It would be beneficial to know what grounds the police had to suspect Ian as something must have drawn suspicion towards him or there may be some undisclosed evidence, such as one of the victims being able to give a description, CCTV evidence or even DNA evidence. As Ian has left DNA on every victim by spitting on them, this is possible and means that there is at least one piece of evidence per victim. However if there was sufficient evidence Ian would most likely have been charged by this stage. As the way Ian carries out his attacks have very unique characteristics if one of the victims could identify him or there was CCTV evidence of him committing one of the crimes then following the Howden rule corroborated evidence could be transferred between the offences, thus if the court deemed that the same person committed all of the attacks, and it could be proved that Ian was responsible for one of them, he could be convicted of them all. Similarly, if it could be proved that the offences were so unique, such as the attacker spitting on the victim, that the same person must have committed them all, and Ian was convicted of one, he could be convicted of them all following Moorov. As previously shown, the incriminating statement made during questioning would be inadmissible and is not a cause of concern for the defence. Conviction for the alleged assault depends on what further evidence the police may have, apart from the potential DNA evidence. If the other attacks are linked and suspicion falls on Ian then he stands a high chance of being convicted for them following Howden and Moorov.
Three types of burden of proof exist; the persuasive burden, the evidential burden and the tactical burden. The persuasive burden is the most important and is attached to a particular party by law, never moves and is required to satisfy the court on a particular issue. The evidential burden is on the party producing evidence in order to allow the court to consider it and the tactical burden is the only burden that can shift during the course of a case and can shift to the accused after the crown presents a prima facie case. An example of the tactical burden shifting can be seen in Fox v Patterson where the accused was found in recent possession of stolen goods. The general rule in criminal cases is that the persuasive and evidential burdens fall on the crown, with the exceptions being special defences and statutory exceptions. This is due to the presumption of innocence of the accused as stated in Mackenzie v HMA.

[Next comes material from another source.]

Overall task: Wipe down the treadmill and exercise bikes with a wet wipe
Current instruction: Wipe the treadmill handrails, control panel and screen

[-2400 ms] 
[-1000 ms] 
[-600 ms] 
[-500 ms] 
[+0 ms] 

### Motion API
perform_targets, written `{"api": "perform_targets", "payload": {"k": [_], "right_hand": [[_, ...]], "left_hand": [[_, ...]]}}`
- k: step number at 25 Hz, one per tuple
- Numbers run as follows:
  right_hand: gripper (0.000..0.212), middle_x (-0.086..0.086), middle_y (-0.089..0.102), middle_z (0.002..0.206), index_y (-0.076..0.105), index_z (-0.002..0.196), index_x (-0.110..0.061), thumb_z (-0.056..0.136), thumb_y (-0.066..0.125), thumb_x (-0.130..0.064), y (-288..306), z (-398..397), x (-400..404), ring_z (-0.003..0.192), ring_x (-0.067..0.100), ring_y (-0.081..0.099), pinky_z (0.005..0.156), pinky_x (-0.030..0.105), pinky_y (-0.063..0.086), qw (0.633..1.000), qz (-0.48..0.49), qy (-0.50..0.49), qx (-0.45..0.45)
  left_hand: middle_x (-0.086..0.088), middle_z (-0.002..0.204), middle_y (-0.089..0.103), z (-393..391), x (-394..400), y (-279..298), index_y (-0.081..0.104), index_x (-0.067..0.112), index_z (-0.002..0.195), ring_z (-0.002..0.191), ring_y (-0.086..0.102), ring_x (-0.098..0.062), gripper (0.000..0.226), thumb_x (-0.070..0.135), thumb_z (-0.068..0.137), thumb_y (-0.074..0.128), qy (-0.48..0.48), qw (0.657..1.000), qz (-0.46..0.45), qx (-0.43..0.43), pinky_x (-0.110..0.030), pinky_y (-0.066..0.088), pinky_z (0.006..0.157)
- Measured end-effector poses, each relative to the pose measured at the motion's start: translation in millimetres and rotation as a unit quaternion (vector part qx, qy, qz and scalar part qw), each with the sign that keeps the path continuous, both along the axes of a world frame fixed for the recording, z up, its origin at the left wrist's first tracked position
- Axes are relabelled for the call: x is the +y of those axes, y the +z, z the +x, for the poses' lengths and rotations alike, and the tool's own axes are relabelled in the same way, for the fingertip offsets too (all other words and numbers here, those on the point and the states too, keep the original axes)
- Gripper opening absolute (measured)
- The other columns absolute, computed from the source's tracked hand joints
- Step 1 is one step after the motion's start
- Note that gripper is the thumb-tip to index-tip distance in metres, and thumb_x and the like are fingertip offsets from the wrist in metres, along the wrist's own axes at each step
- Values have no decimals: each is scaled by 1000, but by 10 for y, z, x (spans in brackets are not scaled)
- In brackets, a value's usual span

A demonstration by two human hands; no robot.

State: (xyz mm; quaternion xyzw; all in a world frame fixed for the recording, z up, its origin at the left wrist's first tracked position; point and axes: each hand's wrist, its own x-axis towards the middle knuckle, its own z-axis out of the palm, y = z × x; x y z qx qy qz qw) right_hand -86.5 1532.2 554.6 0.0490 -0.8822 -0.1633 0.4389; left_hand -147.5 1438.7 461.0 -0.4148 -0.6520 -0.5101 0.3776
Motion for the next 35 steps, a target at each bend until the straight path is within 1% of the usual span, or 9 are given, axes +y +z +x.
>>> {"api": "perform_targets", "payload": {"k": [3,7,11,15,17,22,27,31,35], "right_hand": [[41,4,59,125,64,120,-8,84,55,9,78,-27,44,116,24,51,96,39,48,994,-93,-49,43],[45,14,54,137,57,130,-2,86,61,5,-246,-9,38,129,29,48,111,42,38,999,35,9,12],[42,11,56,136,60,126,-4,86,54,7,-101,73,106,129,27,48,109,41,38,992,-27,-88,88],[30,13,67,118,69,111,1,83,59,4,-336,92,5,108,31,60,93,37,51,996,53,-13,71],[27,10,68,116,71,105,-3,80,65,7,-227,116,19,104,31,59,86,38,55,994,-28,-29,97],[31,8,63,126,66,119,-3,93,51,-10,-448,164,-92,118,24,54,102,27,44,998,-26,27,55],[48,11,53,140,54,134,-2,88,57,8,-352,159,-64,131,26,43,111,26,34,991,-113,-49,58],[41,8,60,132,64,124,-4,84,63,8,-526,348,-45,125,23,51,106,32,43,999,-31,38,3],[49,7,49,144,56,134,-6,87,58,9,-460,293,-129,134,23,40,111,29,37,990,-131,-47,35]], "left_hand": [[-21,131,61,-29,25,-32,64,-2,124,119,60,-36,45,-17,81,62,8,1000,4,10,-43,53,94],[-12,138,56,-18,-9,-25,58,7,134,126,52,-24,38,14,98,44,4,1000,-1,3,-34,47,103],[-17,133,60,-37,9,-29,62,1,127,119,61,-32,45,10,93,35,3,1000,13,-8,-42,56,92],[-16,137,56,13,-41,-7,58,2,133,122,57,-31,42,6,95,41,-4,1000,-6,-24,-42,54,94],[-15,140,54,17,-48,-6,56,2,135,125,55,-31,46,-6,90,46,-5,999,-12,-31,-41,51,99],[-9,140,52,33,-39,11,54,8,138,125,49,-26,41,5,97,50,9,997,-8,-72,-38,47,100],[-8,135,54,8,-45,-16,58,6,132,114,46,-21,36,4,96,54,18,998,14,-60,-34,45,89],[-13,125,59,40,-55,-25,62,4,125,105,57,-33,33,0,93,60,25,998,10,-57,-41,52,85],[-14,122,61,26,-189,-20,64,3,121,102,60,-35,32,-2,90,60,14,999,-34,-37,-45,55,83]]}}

As the burden of proof falls on the crown, in order to obtain a criminal conviction the crown must lead sufficient evidence to show that the crime libelled was committed, and that it was committed by the accused, known as the Facta probanda. This must be supported by two pieces of corroborated evidence from independent sources as shown in Morton v HMA, one piece of evidence will not be enough. As seen in Fox v HMA the pieces of evidence must confirm or support each other, if they conflict with each other then the corroboration rule is not satisfied. The crown does not have to corroborate each part of the libel as long as the main parts, or parts in issue can be corroborated, and example of this can be seen in Campbell v Vannet where one part of an assault was corroborated by two witnesses and the other part of the assault corroborated only by one.
There are however exceptions to the corroboration rule. A special knowledge confession is a confession where inside knowledge of the crime is shown and the only reasonable excuse for confessor having that knowledge is that he committed the crime. A special knowledge confession is considered to be self corroborating and does not require further corroboration. An example of a special knowledge confession can be seen in Woodland v Hamilton.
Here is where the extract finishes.